What's something you'd never trust an AI to do?

Daniel Engels
19 replies
Maybe you heard of a Chinese company with over 1000 employees that appointed an AI-powered robot woman as its CEO recently? This makes me ask you a question. What's something you'd never trust an AI to do? (Personally, I'd rather trust an AI do a surgery than regular CEO tasks)

Replies

Ash Rahman 🎮
Personally I can't think of anything. But I will highly skeptical until the specific A.I. is 100% perfect. I believe A.I. will be much superior than human when taking emotion based decisions - may be it will take years.
Daniel Engels
@ashrahman it seems AI is used in some countries to help judges make decisions on criminal sentences. Creepy.
Cristina Imre
@daniel_engels You need to encounter the biases that are getting in the AI. That's the biggest issue to sort out. Those who create and program the AI, give all the data to be processed and the datasets that are supposed to be clean and comprehensive to be representative.
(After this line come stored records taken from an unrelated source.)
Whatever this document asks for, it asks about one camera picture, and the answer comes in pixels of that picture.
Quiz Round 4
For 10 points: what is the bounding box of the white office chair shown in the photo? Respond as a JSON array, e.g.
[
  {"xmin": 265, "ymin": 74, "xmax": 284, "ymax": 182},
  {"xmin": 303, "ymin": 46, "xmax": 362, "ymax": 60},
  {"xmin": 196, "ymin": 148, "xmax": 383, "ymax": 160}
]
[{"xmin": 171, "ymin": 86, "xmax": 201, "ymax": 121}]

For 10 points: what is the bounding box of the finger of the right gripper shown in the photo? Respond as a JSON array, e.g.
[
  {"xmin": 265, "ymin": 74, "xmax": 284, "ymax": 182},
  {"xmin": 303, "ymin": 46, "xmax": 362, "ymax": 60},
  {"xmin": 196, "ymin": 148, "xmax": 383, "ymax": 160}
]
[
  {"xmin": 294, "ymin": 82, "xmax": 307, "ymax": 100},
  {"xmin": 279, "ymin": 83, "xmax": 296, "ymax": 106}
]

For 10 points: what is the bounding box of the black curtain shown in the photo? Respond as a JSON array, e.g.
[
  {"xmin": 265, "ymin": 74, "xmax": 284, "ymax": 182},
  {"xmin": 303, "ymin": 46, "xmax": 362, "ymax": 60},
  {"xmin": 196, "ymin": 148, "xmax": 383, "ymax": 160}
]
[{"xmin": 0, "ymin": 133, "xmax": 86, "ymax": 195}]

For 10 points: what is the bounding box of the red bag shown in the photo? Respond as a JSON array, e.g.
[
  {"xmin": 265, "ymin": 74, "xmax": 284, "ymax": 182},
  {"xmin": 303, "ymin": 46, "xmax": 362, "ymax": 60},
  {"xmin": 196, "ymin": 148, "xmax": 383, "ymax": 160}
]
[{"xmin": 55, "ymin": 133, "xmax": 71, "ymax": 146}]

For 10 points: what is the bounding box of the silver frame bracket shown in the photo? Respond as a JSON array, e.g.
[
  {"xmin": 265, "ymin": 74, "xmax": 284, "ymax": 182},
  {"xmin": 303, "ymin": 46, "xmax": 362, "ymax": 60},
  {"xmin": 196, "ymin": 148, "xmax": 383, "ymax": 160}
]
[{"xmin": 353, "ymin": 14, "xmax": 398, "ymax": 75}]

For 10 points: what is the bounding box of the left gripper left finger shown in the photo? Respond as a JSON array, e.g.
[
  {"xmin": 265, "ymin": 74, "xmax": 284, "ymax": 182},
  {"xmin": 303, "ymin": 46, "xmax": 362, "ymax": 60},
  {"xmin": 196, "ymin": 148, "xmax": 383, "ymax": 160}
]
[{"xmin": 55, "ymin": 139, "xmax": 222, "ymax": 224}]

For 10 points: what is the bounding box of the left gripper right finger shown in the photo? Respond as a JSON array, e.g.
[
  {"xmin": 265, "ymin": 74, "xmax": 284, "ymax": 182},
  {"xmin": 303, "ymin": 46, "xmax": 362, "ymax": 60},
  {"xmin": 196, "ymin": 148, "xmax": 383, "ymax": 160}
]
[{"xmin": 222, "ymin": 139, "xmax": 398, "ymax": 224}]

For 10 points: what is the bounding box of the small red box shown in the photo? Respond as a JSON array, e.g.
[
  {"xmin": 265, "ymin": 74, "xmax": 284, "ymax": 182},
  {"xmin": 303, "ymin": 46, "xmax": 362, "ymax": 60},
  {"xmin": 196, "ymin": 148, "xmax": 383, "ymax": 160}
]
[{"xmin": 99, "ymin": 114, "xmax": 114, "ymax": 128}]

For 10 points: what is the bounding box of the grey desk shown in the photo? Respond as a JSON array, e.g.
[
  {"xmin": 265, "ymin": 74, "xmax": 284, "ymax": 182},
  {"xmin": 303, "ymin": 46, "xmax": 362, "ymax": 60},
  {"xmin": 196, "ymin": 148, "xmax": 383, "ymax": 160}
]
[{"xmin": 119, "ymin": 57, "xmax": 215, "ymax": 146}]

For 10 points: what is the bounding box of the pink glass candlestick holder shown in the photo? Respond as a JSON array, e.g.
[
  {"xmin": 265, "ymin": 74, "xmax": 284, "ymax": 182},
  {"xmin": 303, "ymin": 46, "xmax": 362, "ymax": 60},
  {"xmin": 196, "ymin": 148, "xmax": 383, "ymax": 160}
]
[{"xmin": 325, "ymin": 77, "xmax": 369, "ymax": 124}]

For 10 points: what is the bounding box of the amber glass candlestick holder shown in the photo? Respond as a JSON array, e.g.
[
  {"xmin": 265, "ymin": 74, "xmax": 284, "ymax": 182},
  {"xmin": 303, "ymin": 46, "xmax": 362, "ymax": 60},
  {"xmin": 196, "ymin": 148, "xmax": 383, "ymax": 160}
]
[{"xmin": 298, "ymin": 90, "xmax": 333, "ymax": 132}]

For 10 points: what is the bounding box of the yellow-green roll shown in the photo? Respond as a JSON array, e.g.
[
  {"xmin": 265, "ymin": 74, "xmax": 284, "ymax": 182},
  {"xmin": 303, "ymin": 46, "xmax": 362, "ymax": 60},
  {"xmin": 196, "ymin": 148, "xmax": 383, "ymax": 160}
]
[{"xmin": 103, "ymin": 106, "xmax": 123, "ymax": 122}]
So when it comes to higher consequences and sensitive tasks to deal with we are still in infancy when it comes to AI, that's my impression. Lots of SCI-fi promises but little real-life conversion. If done well, I agree with @ashrahman but we are not there yet. In the case of your example, if the AI CEO got all the data without judgment and potentially dangerous biases then it could be the best CEO but right now as we speak I 100% doubt that.
Ash Rahman 🎮
@cristinaimre AI is much advance though now. I remember dealing with a stupid github copilot when I first started using it and 6 months later it started reading my thoughts.
Cristina Imre
@ashrahman I get what you mean. Now what we are aiming with the rise of AI is to have an intelligence that can make those proper decisions humans tend to miss or make the wrong ones because of biases, labels and divisive judgements. We could have AI's that can read us and even emulate us but they might be the wrong ones for some impactful tasks where they need to recognize why things went wrong before with the current way of human thinking and how they can avoid that. Does this make sense?
Daniel Engels
@ashrahman @cristinaimre AI is trained on data, and biases in the data would surely translate into biases in AI's decisions. Even in medical research, AI had been less efficient for some minorities-specific deceases a decade ago just because there were less minority people in the data
Ataei
To find the woman of my life :))
Daniel Engels
@zoom_in matching apps algorithms might be extremely efficient (although their main goal might be profit maximization)
Launching soon!
I believe that as technology advances, we will see it in more places and learn to trust it, but things are just too unpredictable for now.
Hamid Khan
Since we are talking about AI, I would never trust it to make my next million. It may be the most advanced technology in the world, but it still can't replace humans for emotional and creative intelligence.
Dannyy Nagpal
I would never trust an AI solely in protection/security or even food.
Rohny Pat
Some people are not comfortable when they let their devices such as vehicle, washing machine, microwave oven and so on to work with the artificial intelligence. They think there is something wrong with their mind as they keep asking themselves this question: Can I trust my life in the hands of artificial intelligence? They might think that the computer program could be an enemy at some point. Some people think that artificial intelligence could be a threat to humans in the future.
Dávid Sipos
Its depends on who developed that AI :D
Dan Robins
To facilitate a workshop (e.g. a Design Sprint). It requires a reading of the room, the ability to create energy and emotion, and above all... empathy. Perhaps I'm wrong, but I'm not sure I would risk putting senior stakeholders in a room with an AI facilitator just yet!
Swapnil D Puranik
Drive me autonomously in Bali, Bangkok or Mumbai. Nope. Not happening.